Predict precipitation at ARM TWP-C1 an hour later (tried 6 hours later as well) using in situ measurement data
- Input data: T_p, rh_p, u_p, v_p, prec_sfc, (t_cos, t_sin)
- Method: NN (4 hidden layers), RF+NN
- Problem: it tries to predict most events as no precipitation events
- Suspect: current input data cannot fully capture the dynamics, and data is imbalanced (precip vs no precip, hour imbalance)
- All .ipynb files are in colab/.
- From Run 02.*, run version includes a .* at the end.
- From Run 04.*, run version *.0 is reserved for testground.
extract_data.py: raw DataSet in .nc / .cdf -> var of interest DataSet in .cdf
netcdf-flattening.ipynb <- netcdf-flattening.py: var of interest in .cdf -> flattened two-dimensional (pandas) DataFrame in .csv, append the next hour precipitation as labels
netcdf-flattening-6-hour-cumulative-precip.ipynb: ditto, but apeend the next 6-hour cumulative precipitation as labels
RF-1hrlater.ipynb: append RF-predicted class onto dataset in .csv. Because of lack of disk quota, I cannot install more packages in the virtual environment. I have requested for more disk quota. (14 Dec 2018)
- Code: SVM-1hrlater.ipynb
- DATADIR = ARM_1hrlater.csv
- Classification Threshold = 0.1
- train_size = 0.6
- Rainy period ratio = 0.1659/ 0.4869 - blind test accuracy = 0.8341/ 0.5131
- test accuracy = 0.8922/ 0.4(bad)
- plt.plot = 1D True precipitation plots for both classes separately
- Code: SVM-6hrcumul.ipynb
- DATADIR = ARM_6hrcumul.csv
- Classification Threshold = 0.3002
- train_size = 0.6
- Rainy period ratio = 0.4995 - blind test accuracy = 0.5
- test accuracy = 0.4672
- plt.plot = None
- Code: RF-1hrlater.ipynb
- DATADIR = ARM_1hrlater.csv
- Classification Threshold = 0.1/ 0/ 0.05
- train_size = 0.6
- Rainy period ratio = 0.1659/ 0.4869/ 0.3183 - blind test accuracy = 0.8341/ 0.5131/ 0.6817
- test accuracy = 0.9/ 0.85/ 0.88 !!!
- plt.plot = 1D True precipitation plots for both classes separately
Abs loss is de-normalized, and is not used as a loss metric.
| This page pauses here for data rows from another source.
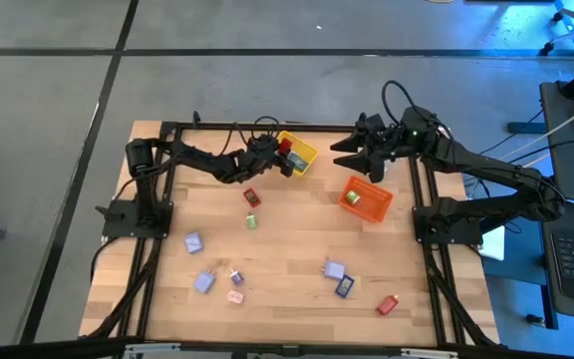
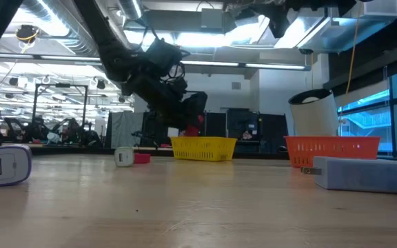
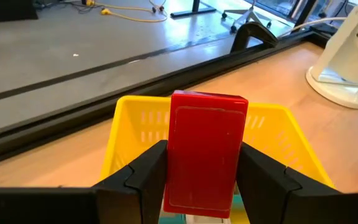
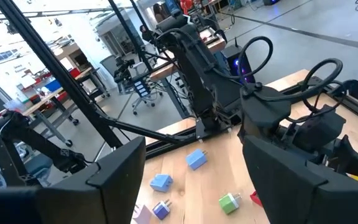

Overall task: Pick & Place Office items
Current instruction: Put the left red digital clock into the yellow bin, then put the red digital clock into the yellow bin

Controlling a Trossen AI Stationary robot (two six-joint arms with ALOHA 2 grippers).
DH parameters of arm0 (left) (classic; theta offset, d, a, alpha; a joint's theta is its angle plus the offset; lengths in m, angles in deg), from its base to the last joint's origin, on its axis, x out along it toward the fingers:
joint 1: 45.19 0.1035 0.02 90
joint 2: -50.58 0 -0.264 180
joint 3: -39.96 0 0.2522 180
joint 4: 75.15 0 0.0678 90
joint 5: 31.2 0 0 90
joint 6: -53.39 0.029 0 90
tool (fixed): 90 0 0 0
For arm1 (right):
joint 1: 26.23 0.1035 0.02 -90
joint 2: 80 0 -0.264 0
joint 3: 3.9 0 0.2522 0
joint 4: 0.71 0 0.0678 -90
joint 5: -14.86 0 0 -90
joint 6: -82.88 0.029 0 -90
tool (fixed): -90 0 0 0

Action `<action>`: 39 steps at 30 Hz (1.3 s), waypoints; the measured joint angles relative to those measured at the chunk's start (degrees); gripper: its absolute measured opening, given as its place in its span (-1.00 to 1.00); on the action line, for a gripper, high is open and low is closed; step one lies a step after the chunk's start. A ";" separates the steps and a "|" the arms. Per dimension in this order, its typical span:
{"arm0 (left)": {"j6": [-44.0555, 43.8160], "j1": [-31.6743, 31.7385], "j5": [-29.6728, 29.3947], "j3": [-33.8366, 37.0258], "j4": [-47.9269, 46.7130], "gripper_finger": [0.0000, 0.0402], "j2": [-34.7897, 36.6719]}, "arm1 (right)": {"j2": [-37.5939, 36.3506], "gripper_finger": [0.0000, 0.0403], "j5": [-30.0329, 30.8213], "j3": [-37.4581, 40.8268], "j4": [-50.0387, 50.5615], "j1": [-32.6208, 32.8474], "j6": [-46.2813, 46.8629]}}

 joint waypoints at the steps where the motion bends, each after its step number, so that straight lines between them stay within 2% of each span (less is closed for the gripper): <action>1: 0.44 0.00 0.14 0.00 -0.02 -0.17 0.00 | 0.00 0.35 0.00 0.00 0.00 0.00 0.00; 6: 0.88 -0.02 2.19 0.00 -0.09 -0.14 0.00 | 0.00 0.35 0.00 0.00 0.00 0.00 -0.18; 18: 2.24 -0.02 3.34 0.00 6.84 0.17 2.03 | 0.00 0.35 0.00 0.00 1.07 0.00 -0.39; 22: 5.96 -0.64 11.23 0.00 7.54 0.18 5.67 | 0.00 0.35 0.00 0.00 2.32 0.00 -0.39; 26: 9.37 -2.72 25.50 0.00 6.39 0.16 9.70 | 0.00 0.35 0.00 0.00 2.94 0.00 -0.39; 30: 12.70 -5.45 41.89 -0.02 -1.49 0.14 14.32 | 0.00 0.35 0.00 0.00 3.32 0.00 -0.77; 32: 13.58 -7.11 47.00 -0.02 -8.28 0.14 16.73 | 0.00 0.35 0.00 0.00 3.41 0.00 -1.05; 36: 14.18 -10.52 50.29 -0.02 -24.16 0.13 20.90 | 0.02 0.35 0.00 0.00 3.37 0.00 -1.21; 39: 17.25 -12.94 49.24 -0.01 -37.15 0.14 22.78 | 0.03 0.35 0.54 0.01 3.32 0.00 -1.29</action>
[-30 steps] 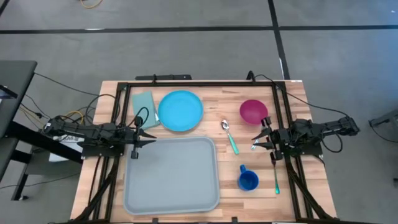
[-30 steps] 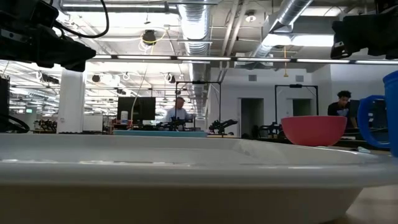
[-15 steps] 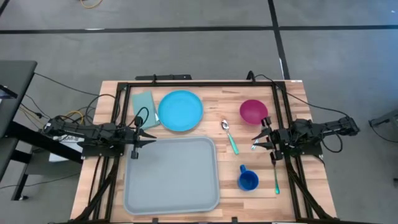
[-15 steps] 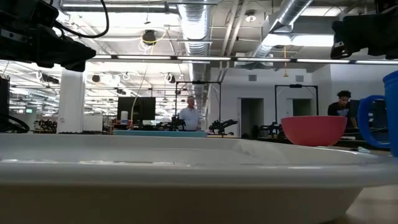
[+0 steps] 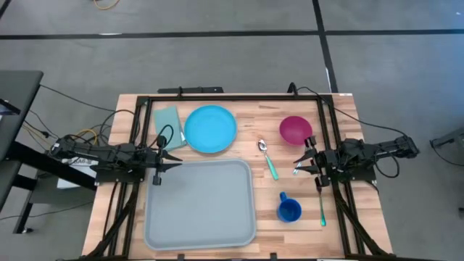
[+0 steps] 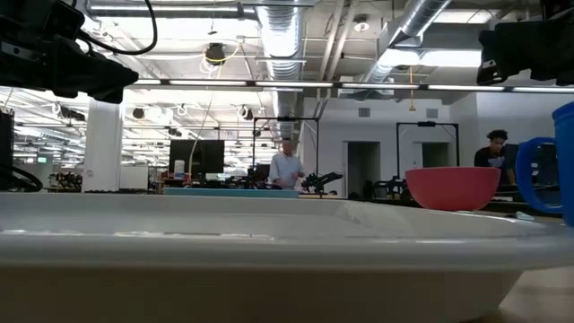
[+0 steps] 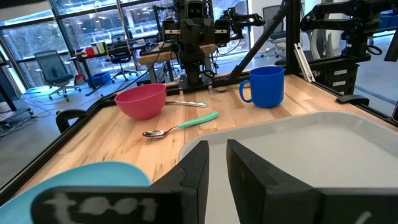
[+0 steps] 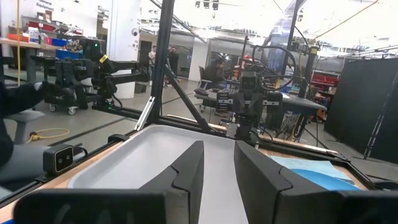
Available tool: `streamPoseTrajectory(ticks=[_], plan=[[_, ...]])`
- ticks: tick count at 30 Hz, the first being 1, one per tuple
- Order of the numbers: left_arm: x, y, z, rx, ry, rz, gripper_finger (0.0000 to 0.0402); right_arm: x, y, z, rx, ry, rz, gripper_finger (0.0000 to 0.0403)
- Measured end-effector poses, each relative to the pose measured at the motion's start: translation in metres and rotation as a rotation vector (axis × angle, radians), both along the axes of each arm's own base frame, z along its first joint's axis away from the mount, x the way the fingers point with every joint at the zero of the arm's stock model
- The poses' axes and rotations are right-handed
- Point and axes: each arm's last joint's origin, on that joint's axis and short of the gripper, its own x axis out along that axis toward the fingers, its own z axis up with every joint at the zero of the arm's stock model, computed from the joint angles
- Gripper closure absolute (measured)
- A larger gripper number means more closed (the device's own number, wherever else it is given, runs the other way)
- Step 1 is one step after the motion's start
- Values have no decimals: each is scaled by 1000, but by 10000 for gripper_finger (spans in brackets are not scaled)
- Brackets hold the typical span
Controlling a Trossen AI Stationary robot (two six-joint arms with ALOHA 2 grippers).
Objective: Set up tray
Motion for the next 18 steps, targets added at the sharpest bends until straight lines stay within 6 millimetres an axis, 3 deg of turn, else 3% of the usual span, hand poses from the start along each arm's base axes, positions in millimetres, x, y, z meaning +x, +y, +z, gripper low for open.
streamPoseTrajectory(ticks=[9, 18], plan=[[0, 0, 0, 0, 1, 0, 354, 0, 0, 0, -27, -6, -4, 319], [0, 0, 0, 8, 0, 0, 354, 0, -1, -2, -382, -80, -71, 319]])
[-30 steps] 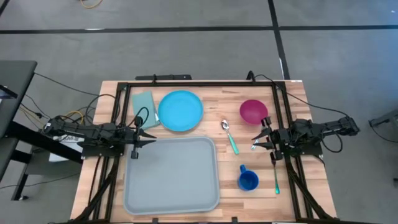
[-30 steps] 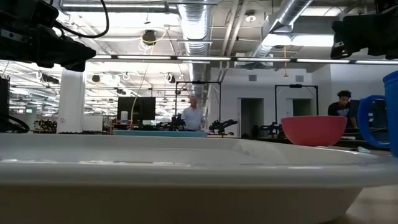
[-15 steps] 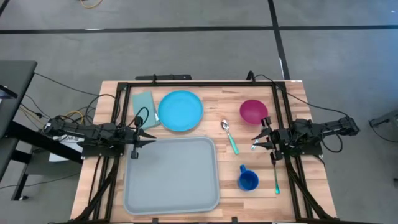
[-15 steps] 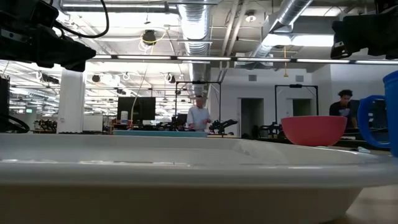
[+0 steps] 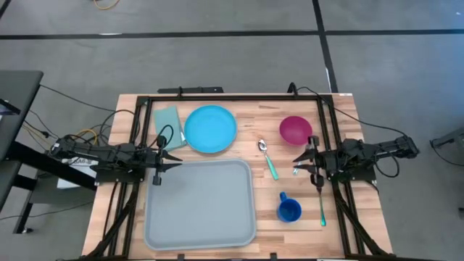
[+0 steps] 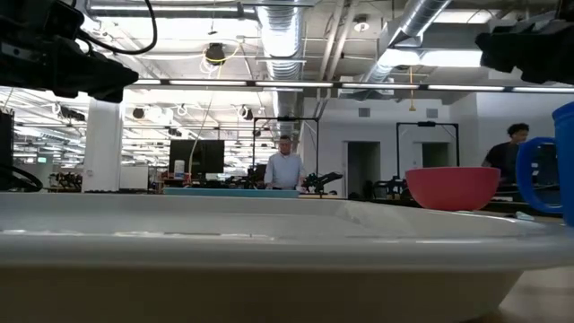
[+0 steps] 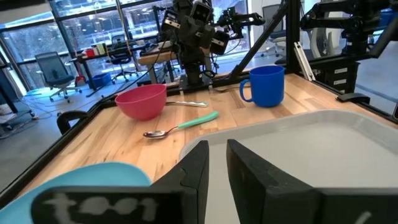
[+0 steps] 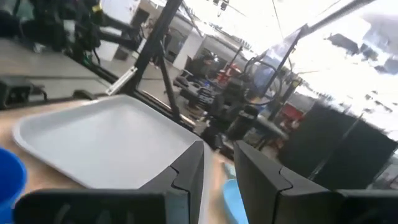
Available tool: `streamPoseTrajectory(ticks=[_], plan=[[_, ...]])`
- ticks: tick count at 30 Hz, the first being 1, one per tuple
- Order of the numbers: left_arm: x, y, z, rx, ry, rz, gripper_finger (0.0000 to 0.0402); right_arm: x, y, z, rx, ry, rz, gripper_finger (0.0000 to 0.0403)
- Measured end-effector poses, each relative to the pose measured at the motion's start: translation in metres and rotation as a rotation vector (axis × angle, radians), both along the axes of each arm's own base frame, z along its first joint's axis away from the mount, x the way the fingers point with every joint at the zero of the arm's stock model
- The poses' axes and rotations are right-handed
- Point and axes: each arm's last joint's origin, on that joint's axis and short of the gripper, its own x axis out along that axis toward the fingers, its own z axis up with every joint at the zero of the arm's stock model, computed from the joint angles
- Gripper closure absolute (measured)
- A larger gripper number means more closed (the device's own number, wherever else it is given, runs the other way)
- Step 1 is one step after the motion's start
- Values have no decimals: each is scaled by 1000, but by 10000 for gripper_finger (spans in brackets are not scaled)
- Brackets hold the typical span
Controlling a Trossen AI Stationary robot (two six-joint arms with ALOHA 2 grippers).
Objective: Set up tray
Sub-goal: Put the blue mug on the gray serving tray
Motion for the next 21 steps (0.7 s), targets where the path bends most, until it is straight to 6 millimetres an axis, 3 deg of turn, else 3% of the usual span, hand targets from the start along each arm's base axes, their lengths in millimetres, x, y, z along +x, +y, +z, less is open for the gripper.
streamPoseTrajectory(ticks=[8, 14, 21], plan=[[0, 0, 1, -52, -5, 1, 354, 0, 0, 0, -4, 2, 0, 319], [0, 0, 4, -253, -45, 15, 354, 0, 0, 2, 106, 4, 19, 319], [0, 4, 4, -204, -57, 126, 354, -1, 2, 5, 237, 3, 59, 319]])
Other regression losses are normalized.
- Code: NN.py
- DATADIR = ARM_1hrlater.csv
- train_size = 0.75
- num_epoch = 100000
- n_hid = [n_in = 151, 128, 64, 32, 16, n_out = 1]
- run_ID = 01
- connections = ['fc'] #, 'bn', 'do'
- act_funcs = ['relu', 'leaky_relu']
- loss_funcs = ['square', 'quartic']#, 'huber']
- learning_rates = [1e-2, 1e-3, 1e-4]#, 1e-5, 1e-6]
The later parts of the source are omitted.